You're right, they were going to die no matter what, clearly her only option was to kill them in some brutal manner, drag their bodies outside, set them on fire and then tell no one about it.
So I guess letting them die in the throes of a disease, choking on their own blood is the kind thing to do. Again, why were the sick residents told to shut themselves in their cells? It was an acknowledgement that the "flu"--untreated--would kill, and you know the rest. Karen was breaking down, coughing and there was no treatment in place to help her.
There's a difference between killing someone out of mercy because they are suffering from a disease/about to die anyway and killing someone to try and prevent the disease from spreading and let's not fool ourselves, Carol was doing the latter.
In that situation, maybe, killing them was the more "humane" option. Maybe. But it'd also depends on how they were killed. which we don't know. We'll assume Carol killed them by stabbing them in the head or something which may be sufficient enough to kill someone instantly and painlessly. (I doubt it, but as suggested in the show it's enough.) But, again, Carol's motives weren't this pure. She was foolishly trying to prevent the spread of the disease by killing these two people, in isolation, after the disease had already likely been spreading around the prison for a few days.
Since they were in isolation they were no threat to spreading the disease, Carol increases that risk by exposing herself to them (covering your mouth with a do-rag isn't enough to prevent yourself from catching disease. Wearing a mask protects other people from *you* not the other way around.)
If it was a true mercy kill because they were truly sick beyond recover why all of the cloak and dagger?
Because a certain "leader" was not up to accepting the reality of the disease, and would make assumptions based on emotion, rather than a practical need.[/QUOTE]
Rick wasn't the leader at that point, "the council" was, which Carol was a member of. If she thought killing people was necessary in the final stages of the disease for mercy, or to prevent the spread when the sick were at a point of inevitability then she could have argued for the "mercy kill" at a meeting; or done it and explained her actions at an emergency session.

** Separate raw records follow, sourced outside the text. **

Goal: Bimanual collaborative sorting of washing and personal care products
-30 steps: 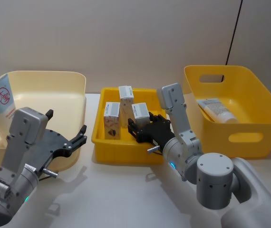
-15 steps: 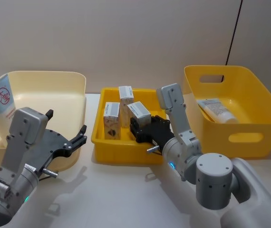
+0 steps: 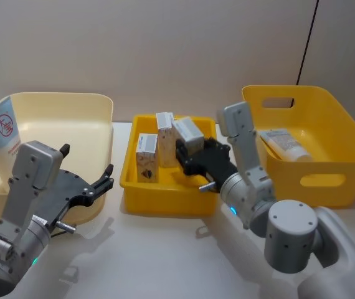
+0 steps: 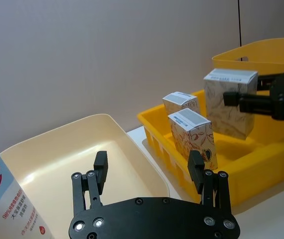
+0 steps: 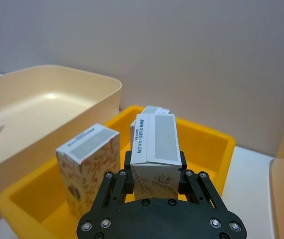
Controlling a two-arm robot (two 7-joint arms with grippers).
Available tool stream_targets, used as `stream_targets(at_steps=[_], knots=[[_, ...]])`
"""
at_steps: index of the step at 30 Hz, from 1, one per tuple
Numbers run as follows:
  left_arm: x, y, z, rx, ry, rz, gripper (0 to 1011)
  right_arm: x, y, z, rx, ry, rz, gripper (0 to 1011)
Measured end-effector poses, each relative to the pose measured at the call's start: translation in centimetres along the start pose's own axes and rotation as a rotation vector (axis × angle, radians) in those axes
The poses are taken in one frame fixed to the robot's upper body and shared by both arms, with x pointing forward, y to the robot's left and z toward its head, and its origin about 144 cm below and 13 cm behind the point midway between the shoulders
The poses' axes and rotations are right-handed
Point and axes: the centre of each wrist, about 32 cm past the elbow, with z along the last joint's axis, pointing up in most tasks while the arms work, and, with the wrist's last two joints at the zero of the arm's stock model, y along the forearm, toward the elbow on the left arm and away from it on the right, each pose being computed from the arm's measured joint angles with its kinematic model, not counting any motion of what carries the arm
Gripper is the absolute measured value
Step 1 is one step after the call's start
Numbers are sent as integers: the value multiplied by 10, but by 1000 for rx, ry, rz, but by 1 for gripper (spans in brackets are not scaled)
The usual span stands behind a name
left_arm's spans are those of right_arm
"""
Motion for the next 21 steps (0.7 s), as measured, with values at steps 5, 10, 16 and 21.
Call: stream_targets(at_steps=[5,10,16,21], knots=[[0,0,0,0,0,0,1003,6,-5,8,73,-9,-10,451],[0,0,0,0,0,0,1003,13,-9,17,139,-19,-25,451],[0,0,0,0,0,0,1003,27,-16,30,227,-35,-59,451],[0,0,0,0,0,0,1003,38,-23,39,289,-51,-106,451]])
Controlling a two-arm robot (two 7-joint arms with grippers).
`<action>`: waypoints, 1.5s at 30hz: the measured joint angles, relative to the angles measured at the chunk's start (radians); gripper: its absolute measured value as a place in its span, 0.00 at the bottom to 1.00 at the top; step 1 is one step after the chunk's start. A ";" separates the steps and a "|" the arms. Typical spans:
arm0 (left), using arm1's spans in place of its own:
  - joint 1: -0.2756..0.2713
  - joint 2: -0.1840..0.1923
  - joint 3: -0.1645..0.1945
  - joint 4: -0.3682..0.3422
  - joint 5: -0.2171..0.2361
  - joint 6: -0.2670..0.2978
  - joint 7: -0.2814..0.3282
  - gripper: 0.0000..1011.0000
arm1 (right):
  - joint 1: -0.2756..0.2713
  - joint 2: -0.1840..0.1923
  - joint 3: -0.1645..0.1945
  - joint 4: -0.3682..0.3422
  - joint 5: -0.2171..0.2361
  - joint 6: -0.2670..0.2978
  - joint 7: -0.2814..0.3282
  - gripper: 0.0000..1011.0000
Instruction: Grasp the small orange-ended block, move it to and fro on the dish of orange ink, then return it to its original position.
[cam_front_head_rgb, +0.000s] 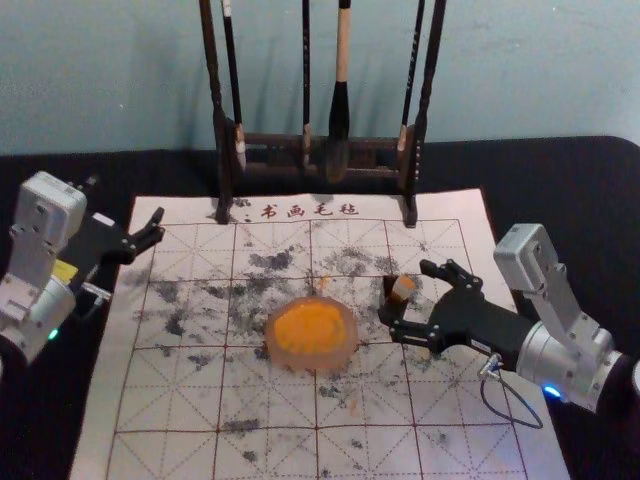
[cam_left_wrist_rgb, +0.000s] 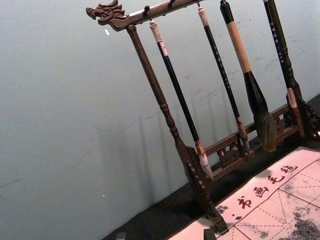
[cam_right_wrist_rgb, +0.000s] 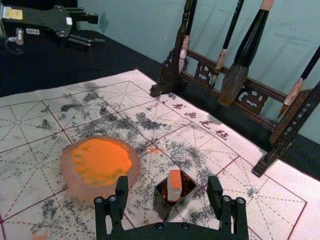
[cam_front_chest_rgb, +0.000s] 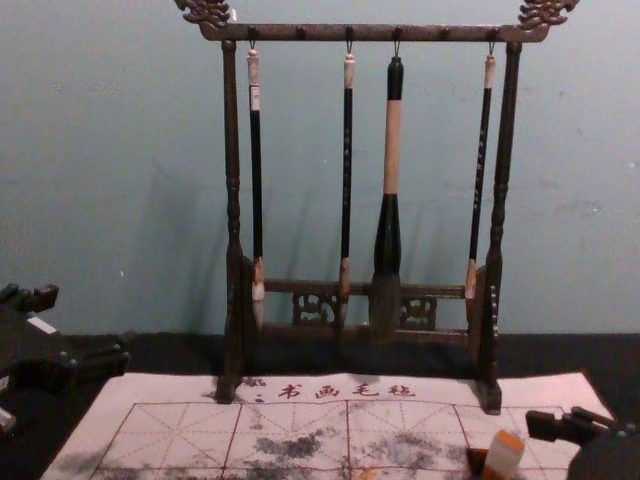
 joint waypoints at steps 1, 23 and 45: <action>0.000 0.000 0.000 0.000 0.000 0.000 0.000 0.99 | 0.001 -0.003 0.002 0.002 0.000 0.000 0.001 0.99; 0.000 0.000 0.000 0.000 0.000 0.000 0.000 0.99 | -0.006 -0.020 0.021 0.002 -0.007 0.011 0.014 0.99; 0.000 0.000 0.000 0.000 0.000 0.000 0.000 0.99 | -0.006 -0.018 0.020 0.001 -0.006 0.011 0.013 0.41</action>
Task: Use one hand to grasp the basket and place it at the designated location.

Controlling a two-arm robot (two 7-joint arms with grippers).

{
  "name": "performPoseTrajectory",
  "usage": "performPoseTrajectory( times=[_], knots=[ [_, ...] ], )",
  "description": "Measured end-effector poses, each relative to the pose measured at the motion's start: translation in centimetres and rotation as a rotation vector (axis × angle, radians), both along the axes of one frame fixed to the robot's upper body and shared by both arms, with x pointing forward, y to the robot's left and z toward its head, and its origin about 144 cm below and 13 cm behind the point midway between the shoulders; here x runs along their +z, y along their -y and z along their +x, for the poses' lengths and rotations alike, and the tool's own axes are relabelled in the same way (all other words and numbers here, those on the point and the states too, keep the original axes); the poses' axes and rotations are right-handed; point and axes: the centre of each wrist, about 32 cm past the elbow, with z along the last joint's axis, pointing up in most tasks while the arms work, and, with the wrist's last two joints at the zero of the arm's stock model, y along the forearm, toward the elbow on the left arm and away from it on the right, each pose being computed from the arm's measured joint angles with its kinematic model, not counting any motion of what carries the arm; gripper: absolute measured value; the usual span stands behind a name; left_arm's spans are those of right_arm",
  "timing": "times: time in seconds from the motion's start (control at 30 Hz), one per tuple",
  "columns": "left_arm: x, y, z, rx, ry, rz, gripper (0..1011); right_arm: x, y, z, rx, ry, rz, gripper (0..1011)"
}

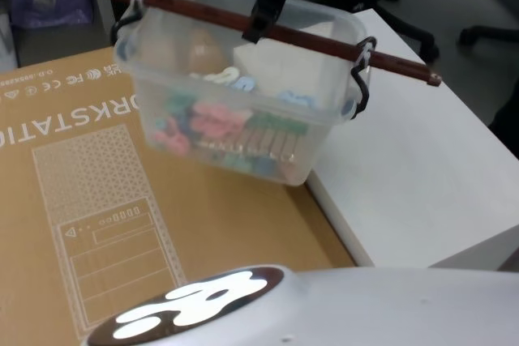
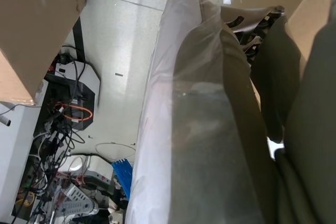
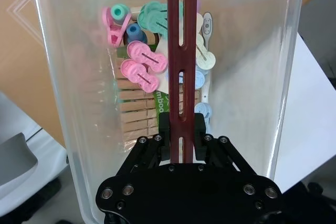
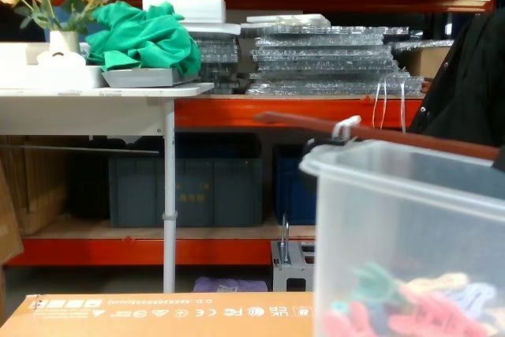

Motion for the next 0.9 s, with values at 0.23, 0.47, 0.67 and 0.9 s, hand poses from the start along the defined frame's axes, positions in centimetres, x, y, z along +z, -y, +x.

Unilaterally making decisions for everyone and acting on them without input from everyone else is what Rick realized was the wrong thing to do which is why he handed the keys over to the council.
Carol did what Rick would have done, made a sweeping decision for everyone without inside input.

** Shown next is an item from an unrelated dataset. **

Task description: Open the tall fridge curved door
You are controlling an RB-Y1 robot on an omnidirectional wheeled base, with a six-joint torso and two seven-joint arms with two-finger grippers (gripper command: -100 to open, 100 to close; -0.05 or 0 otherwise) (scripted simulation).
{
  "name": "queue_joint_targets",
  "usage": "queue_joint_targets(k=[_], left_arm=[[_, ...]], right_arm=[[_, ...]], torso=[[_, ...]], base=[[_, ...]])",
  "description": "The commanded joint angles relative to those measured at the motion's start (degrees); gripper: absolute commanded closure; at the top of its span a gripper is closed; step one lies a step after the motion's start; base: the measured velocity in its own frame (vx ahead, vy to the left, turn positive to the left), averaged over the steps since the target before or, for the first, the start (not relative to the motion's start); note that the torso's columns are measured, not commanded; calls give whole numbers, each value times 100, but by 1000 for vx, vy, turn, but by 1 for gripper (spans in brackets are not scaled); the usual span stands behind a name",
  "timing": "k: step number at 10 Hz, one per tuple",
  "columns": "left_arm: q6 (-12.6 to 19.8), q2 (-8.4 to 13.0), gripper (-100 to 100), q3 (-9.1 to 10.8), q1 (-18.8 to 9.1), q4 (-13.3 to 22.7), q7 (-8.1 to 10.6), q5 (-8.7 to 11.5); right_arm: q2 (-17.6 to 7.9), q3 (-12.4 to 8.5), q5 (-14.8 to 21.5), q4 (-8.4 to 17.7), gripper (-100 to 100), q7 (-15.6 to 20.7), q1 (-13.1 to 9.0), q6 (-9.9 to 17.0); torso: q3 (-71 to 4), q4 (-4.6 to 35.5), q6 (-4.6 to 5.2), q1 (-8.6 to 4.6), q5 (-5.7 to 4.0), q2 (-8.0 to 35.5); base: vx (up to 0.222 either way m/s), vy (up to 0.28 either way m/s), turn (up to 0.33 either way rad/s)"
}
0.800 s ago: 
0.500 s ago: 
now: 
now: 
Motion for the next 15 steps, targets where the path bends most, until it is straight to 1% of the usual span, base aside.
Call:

Was it the right call? Maybe. It can be argued making these sweeping decisions is the better route instead of talking about them and discussing them at length considering the type of world they're now in. Rick was, arguably, wrong in stepping aside. But at that point it seemed they'd settled and were mostly safe so there was little call for a Ricktatorship and even now Rick more-or-less accepts other input when making decisions instead of his way or the highway.
But, Carol still made a decision to kill two innocent people who were of no threat to anyone. They were isolated in their cells away from the prison's general population, presumably containing the people who were sick with the "flu." But, logically, they had to know more people were sick because exposure to viruses isn't so easy. Killing Karen and David was pointless. Anyone who was sick or was going to get sick already were and the two people displaying the most severe symptoms were isolated. Mercy kill? Sure. But that's not why Carol did it and even she says as much. (In "The Grove" she says she did it to prevent the spread of the disease.)
Motivation matters more than outcome, in most places I could be dying of a severe illness, my death being imminent and foregone conclusion with no hope of recovery. If I ask you to kill me and you do it you're still going down for manslaughter or murder no matter to motivations or my requests.